Dans une tribune au « Monde », le directeur de recherche au CNRS conteste la pertinence de la réforme de la nationalité souhaitée par le gouvernement et rappelle que ce qui guide la migration dans l’archipel, c’est d’abord la survie, pas le droit du sol.

Qu’arrive-t-il au président de la République ? A peine refermé le laborieux périple d’une loi mineure sur l’immigration, qui a divisé le pays et sa propre majorité et affaibli l’Etat de droit, voilà qu’il remet du désordre politique. Pas sur n’importe quel sujet, sur la nationalité française. Et pas n’importe où, dans la Constitution elle-même ! Il veut la modifier afin de supprimer le droit du sol dans le département de Mayotte. L’objectif affiché est de dissuader les migrations venues principalement des Comores. Or, cela ne freinera aucune migration à Mayotte mais portera atteinte à l’indivisibilité de la République tout entière, dont l’un des fondements est le droit du sol. Le fait de devenir national par la simple naissance sur le territoire n’existe pas en droit français, alors que c’est la règle aux Etats-Unis. Si une femme mexicaine franchit la frontière pour accoucher aux Etats-Unis, son enfant est automatiquement américain. En revanche, une femme comorienne qui vient accoucher à Mayotte, ou partout ailleurs en France, ne met pas au monde un enfant français. Dans notre pays, le droit du sol est toujours conditionnel : on ne naît français sur le sol que si on a un parent déjà né sur le sol de France – c’est le « double droit du sol ». Si aucun de ses parents n’est né en France, l’enfant qui y voit le jour doit attendre ses 13 ans pour pouvoir réclamer la nationalité française.
Souveraineté incontestable de la République

A Mayotte, depuis une loi de 2018, il lui faut en outre prouver que l’un des parents résidait en France au moment de sa naissance, en situation régulière depuis au moins trois mois. Autant dire que les accédants à la nationalité y sont devenus plus rares. Cela n’a pas empêché des milliers de femmes de continuer de venir accoucher à Mayotte et de nombreux jeunes d’y débarquer. Si ce département est très pauvre au regard de notre moyenne nationale, il est dix fois plus riche que les îles comoriennes voisines. Ce qui guide la migration à Mayotte, c’est d’abord la survie, pas le droit du sol. C’est cette vérité qu’il faut avoir le courage de dire aux Mahorais. Tout l’inverse de ce que le président choisit de faire en proposant de modifier la Constitution, au risque d’un chaos politique, civique et constitutionnel.

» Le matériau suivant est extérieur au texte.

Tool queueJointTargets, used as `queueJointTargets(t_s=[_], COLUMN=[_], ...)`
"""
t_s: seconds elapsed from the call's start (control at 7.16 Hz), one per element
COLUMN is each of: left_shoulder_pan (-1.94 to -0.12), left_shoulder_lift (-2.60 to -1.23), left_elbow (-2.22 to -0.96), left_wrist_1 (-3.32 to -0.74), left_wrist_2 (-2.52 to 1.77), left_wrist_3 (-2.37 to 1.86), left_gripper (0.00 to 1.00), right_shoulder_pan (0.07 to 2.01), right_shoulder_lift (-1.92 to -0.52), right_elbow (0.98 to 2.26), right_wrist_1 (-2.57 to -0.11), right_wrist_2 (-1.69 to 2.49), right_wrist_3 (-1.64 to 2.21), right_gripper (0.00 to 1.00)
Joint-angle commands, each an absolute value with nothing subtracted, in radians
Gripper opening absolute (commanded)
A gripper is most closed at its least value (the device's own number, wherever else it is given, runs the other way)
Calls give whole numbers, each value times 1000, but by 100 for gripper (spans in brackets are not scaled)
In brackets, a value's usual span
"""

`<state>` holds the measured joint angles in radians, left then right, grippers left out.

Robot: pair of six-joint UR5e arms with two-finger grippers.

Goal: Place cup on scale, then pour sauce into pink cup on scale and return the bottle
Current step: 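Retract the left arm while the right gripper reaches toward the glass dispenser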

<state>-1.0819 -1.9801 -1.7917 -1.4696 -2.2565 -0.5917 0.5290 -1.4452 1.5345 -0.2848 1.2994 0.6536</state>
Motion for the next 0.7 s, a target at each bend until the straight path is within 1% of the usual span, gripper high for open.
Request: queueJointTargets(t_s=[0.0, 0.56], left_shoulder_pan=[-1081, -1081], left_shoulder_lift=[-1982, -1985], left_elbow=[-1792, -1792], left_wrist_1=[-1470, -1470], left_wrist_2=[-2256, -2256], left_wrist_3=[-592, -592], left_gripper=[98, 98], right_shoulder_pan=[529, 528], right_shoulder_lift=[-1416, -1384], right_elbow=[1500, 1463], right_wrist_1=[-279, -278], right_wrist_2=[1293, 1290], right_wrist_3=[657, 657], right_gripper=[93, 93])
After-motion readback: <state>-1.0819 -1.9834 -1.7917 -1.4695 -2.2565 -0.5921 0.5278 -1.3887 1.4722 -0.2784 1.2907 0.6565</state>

Politique, parce que sous le prétexte de Mayotte, c’est la suppression du droit du sol ou son statut dans l’ensemble de la République qui sont désormais à l’ordre du jour. C’est ce que réclament deux dirigeants des Républicains, Eric Ciotti, leur président, et Gérard Larcher, président du Sénat. Or, sans les voix des députés et sénateurs de ce parti, Emmanuel Macron ne peut faire adopter son projet de réforme constitutionnel.

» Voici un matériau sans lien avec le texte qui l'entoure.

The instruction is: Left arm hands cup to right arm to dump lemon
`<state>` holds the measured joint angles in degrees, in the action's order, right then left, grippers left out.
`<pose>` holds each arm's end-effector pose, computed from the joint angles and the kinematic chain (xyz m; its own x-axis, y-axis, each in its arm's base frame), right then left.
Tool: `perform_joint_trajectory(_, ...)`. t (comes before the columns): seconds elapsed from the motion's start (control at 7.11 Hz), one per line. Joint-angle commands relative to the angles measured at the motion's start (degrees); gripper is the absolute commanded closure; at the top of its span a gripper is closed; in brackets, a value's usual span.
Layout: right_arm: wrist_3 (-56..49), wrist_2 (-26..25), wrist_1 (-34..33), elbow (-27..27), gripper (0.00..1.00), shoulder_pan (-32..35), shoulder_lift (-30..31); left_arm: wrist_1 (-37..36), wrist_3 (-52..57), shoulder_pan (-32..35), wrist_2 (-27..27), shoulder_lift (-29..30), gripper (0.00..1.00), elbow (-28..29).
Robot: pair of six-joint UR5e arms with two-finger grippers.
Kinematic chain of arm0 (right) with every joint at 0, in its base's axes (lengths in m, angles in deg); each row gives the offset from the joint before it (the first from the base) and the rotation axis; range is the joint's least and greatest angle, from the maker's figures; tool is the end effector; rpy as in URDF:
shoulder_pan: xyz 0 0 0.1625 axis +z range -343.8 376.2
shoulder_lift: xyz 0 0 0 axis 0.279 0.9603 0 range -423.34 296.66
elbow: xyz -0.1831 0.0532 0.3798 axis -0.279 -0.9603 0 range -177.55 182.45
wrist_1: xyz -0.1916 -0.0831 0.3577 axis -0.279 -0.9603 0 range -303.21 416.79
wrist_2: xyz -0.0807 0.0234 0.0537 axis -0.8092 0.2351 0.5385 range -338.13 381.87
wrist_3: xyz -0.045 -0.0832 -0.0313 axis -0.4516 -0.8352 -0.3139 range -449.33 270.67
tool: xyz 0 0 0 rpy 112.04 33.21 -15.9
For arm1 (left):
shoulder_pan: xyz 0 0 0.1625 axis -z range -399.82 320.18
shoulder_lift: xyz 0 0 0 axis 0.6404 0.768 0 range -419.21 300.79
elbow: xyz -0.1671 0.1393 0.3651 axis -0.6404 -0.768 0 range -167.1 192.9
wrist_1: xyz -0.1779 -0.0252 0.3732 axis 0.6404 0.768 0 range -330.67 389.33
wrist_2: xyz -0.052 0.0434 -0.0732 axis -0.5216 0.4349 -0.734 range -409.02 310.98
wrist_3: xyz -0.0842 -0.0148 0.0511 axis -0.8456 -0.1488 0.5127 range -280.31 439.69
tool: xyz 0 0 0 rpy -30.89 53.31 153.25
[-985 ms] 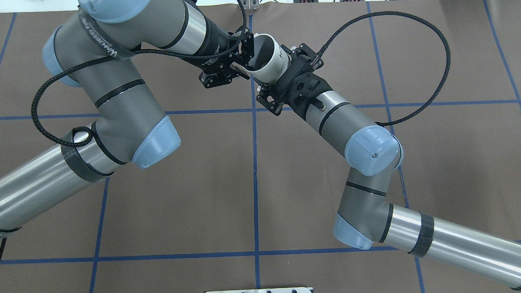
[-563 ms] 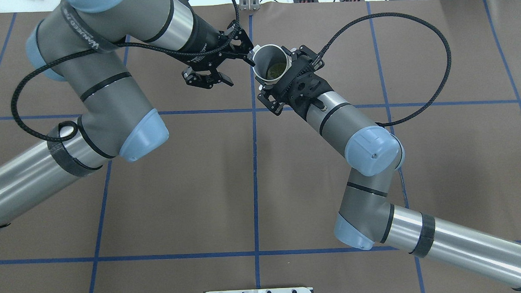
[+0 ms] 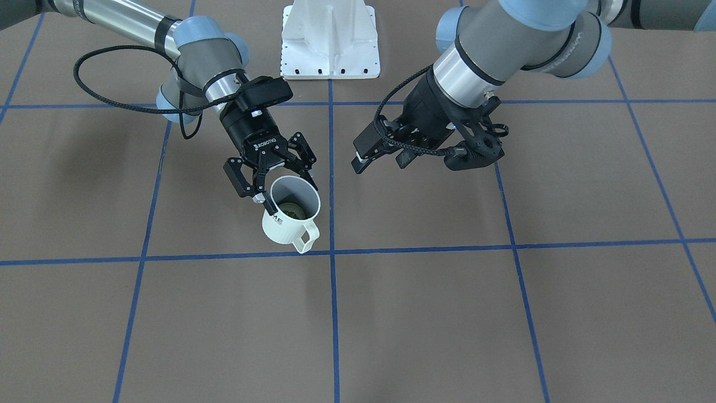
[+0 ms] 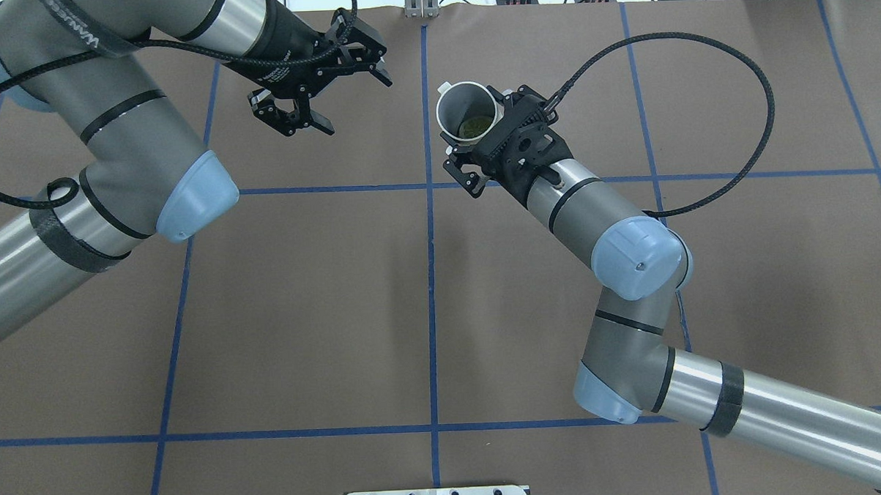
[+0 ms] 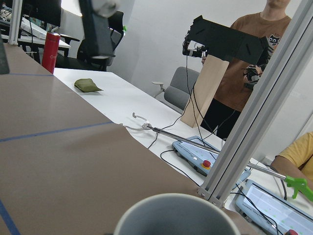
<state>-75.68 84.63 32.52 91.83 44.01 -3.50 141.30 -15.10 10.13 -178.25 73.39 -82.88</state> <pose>-0.4771 -0.4539 0.2292 0.7757 -0.5676 0.2757 -0.2719 0.0936 0.9578 0.3672 -0.5462 0.1142 0.1981 -0.3363 -0.9207 0.2272 0.9295 -0.2906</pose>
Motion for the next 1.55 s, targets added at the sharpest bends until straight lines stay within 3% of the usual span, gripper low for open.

Le droit du sol qui permet à l’enfant d’un étranger né et résidant en France de devenir français est présent dans notre droit depuis 1515. Quand, en 1889, s’y ajoute le double droit du sol, le principe devient un fondement de la République. Il s’applique progressivement et de plus en plus fermement au fil des générations : à la deuxième génération, l’enfant né et éduqué en France devient français à sa majorité, mais il peut encore, s’il le veut, renoncer à l’être ; à la troisième génération, il l’est irrémédiablement dès sa naissance. Sans intervention du droit du sol, les enfants d’étrangers, restant étrangers, échappent au service militaire. Il faut, au nom du principe d’égalité, supprimer ce passe-droit.

La République craint aussi que, sans intervention du droit du sol – les enfants d’étrangers restant étrangers génération après génération –, des enclaves étrangères ne se développent sur le territoire national, réclamant la protection diplomatique du pays d’origine, puis son intervention, et enfin la séparation de leurs territoires d’avec la France. Le droit du sol permet ainsi d’assurer la souveraineté incontestable de la République sur des jeunes devenus français.

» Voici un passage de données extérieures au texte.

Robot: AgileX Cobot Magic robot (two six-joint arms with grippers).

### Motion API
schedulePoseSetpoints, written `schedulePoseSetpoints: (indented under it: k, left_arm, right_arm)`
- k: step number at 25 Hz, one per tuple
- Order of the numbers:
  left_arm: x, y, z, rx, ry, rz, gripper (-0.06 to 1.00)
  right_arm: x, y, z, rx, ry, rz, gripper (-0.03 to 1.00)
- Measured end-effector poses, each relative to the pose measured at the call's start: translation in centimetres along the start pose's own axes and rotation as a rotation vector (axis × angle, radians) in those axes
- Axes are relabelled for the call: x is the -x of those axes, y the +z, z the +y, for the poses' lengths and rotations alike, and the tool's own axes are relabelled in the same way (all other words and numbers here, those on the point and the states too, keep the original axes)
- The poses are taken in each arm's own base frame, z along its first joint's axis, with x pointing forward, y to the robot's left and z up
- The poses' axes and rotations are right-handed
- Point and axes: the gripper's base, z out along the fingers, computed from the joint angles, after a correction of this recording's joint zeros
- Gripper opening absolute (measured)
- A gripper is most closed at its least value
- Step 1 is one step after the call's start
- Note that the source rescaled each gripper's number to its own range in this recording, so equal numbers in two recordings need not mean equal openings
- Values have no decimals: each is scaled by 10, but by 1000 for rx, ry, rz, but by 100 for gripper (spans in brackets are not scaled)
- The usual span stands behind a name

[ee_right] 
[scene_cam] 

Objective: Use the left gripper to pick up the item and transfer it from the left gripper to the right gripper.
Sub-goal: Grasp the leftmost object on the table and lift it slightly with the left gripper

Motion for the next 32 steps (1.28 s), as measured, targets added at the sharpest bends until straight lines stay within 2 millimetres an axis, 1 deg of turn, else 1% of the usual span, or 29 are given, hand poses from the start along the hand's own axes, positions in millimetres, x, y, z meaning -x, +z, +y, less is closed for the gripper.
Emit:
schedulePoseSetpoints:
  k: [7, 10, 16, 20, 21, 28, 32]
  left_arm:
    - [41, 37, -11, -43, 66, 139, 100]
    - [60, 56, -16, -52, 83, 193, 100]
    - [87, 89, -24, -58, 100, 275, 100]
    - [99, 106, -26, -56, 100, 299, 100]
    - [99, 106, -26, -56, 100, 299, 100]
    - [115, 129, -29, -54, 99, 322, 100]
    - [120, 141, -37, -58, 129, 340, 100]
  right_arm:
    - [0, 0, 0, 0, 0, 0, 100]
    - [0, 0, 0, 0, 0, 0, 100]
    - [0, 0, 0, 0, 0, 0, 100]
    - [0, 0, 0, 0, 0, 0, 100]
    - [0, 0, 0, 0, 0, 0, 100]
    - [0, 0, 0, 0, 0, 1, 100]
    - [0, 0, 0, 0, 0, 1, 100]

La vérité sur la nationalité

Ce droit du sol républicain est tellement au fondement de notre identité nationale que même Vichy n’ose pas y toucher dans son projet de réforme antisémite de la nationalité, en 1943. Le maintien du droit du sol déclenche le veto de Berlin. L’Allemagne nazie refuse le projet du gouvernement de Pétain, car le droit du sol rendrait français les enfants de soldats allemands avec des Françaises et certains enfants juifs.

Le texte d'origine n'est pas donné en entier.